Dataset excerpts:
++++++++++++++++++++

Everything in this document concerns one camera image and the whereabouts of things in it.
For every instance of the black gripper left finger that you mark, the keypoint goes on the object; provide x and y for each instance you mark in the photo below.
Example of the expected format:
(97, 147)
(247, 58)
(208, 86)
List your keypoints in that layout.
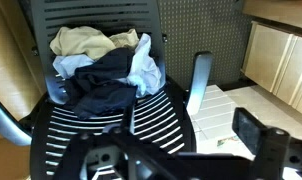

++++++++++++++++++++

• _Activity_
Reproduce the records above exactly, excluding every picture.

• _Answer section_
Everything in this document concerns one camera image and the whereabouts of things in it.
For every instance of the black gripper left finger that you mark, the keypoint goes on the object; provide x and y for each instance you mark in the photo below.
Example of the expected format:
(97, 147)
(247, 58)
(208, 86)
List your keypoints in that layout.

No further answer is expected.